A Unesco, a organização científica e cultural da ONU, convocou um painel de 24 especialistas para elaborar recomendações sobre a ética da neurotecnologia, levando a um documento para adoção pelos Estados membros no próximo ano.

Gabriela Ramos, que lidera a iniciativa de neurotecnologia da Unesco, diz: “Nosso objetivo é garantir que esses desenvolvimentos científicos e tecnológicos estejam alinhados com nossos direitos humanos.”

Isso significa mais do que proteger a privacidade dos pensamentos das pessoas revelados por BCIs, acrescenta. Por exemplo, futuros implantes podem alterar a personalidade de um indivíduo —para melhor ou para pior— de forma mais extensa do que os tratamentos cerebrais existentes.

Yuste, da Universidade de Columbia, um defensor vocal dos “neurodireitos”, destaca que algumas jurisdições, como o Chile e o estado americano do Colorado, já aprovaram legislações para proteger os dados neurais de pacientes.

Mas suas principais preocupações giram em torno dos usos não médicos da tecnologia, como aprimorar o desempenho mental.
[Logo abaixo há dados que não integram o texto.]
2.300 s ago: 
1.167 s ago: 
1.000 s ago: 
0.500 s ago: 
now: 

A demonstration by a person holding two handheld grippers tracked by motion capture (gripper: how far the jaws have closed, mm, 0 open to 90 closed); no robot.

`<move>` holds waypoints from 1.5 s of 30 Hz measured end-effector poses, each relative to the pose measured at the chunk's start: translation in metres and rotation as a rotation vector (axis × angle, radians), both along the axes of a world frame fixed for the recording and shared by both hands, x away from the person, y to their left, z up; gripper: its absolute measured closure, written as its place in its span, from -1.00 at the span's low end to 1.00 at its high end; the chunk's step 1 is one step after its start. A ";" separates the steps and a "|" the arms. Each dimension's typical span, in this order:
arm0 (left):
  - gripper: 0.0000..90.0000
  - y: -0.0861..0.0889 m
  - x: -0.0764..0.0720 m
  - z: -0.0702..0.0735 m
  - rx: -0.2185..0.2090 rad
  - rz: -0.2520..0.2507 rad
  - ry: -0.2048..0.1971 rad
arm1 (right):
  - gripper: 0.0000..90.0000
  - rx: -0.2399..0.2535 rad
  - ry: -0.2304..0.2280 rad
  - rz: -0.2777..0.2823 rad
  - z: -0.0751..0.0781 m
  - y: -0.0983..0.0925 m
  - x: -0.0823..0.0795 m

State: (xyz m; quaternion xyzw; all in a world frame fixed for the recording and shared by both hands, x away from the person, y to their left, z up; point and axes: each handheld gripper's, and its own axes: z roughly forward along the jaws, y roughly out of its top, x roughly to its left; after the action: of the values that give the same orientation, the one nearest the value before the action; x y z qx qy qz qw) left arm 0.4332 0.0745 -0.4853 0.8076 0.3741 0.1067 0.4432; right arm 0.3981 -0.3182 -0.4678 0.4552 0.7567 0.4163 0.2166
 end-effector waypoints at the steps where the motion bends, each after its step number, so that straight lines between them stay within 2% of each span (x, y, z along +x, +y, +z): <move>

Uma maneira de proteger as pessoas seria “regulamentar os novos BCIs de consumo como se fossem dispositivos médicos”, diz ele.

Para pacientes pioneiros como Roccati, tais preocupações são acadêmicas em comparação com os benefícios que a neurotecnologia pode trazer.

“Meu implante já transformou minha vida”, disse, “e estou ansioso para aproveitar os futuros avanços da neurotecnologia. Assim como milhares de outras pessoas que não conseguem se comunicar ou se mover, mas conseguirão no futuro.”